**Work order**
Repeat the lines below exactly as written, please, from the line with "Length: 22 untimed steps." to the line with "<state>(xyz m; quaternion", both lines included, and no others.

**Stored data**
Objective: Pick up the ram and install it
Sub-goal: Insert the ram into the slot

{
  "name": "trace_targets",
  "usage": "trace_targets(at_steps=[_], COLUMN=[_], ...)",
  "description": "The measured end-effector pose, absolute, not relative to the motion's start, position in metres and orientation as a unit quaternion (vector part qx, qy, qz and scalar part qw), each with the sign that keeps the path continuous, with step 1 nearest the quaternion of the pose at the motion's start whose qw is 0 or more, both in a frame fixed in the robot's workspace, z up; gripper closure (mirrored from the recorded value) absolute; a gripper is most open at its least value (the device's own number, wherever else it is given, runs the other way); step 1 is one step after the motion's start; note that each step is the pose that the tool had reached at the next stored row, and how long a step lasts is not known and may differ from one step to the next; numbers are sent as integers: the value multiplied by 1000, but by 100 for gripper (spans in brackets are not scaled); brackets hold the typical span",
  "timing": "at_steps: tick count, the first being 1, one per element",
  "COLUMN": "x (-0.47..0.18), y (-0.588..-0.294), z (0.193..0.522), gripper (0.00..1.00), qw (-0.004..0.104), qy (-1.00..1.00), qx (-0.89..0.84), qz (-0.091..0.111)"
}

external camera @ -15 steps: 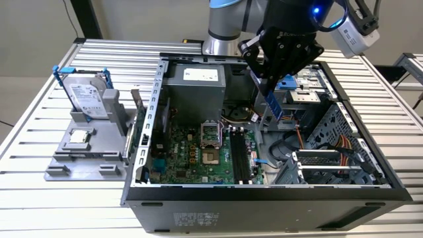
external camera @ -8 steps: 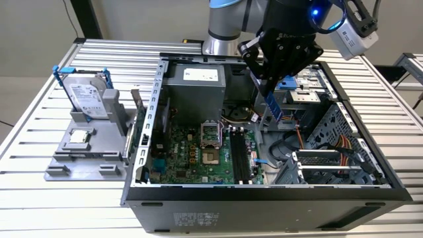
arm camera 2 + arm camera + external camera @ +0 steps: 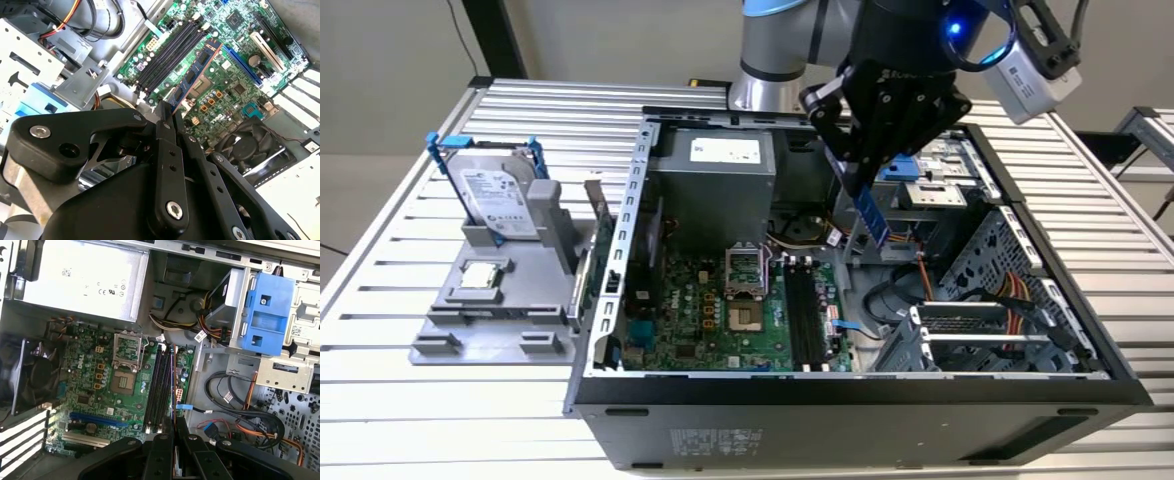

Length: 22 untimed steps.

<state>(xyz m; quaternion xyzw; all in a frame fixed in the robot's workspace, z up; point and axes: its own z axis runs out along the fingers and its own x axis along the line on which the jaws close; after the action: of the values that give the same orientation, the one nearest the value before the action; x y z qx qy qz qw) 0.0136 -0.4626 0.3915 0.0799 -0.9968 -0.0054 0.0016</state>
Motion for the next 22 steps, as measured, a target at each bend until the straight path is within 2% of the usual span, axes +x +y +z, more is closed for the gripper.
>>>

**Reply**
Length: 22 untimed steps.

<state>(xyz m; quaternion xyzw; all in a frame fixed in the robot's workspace, z up; point and axes: its own z axis runs out along the fingers and its own x axis along the line on which the jaws close; after the action: of the values that give the same orientation, the one nearest the value before the action; x y z qx qy qz qw) 0.0136 -0.4626 0.3915 0.0799 -0.9968 -0.0054 0.0016</state>

Now the exercise is finished.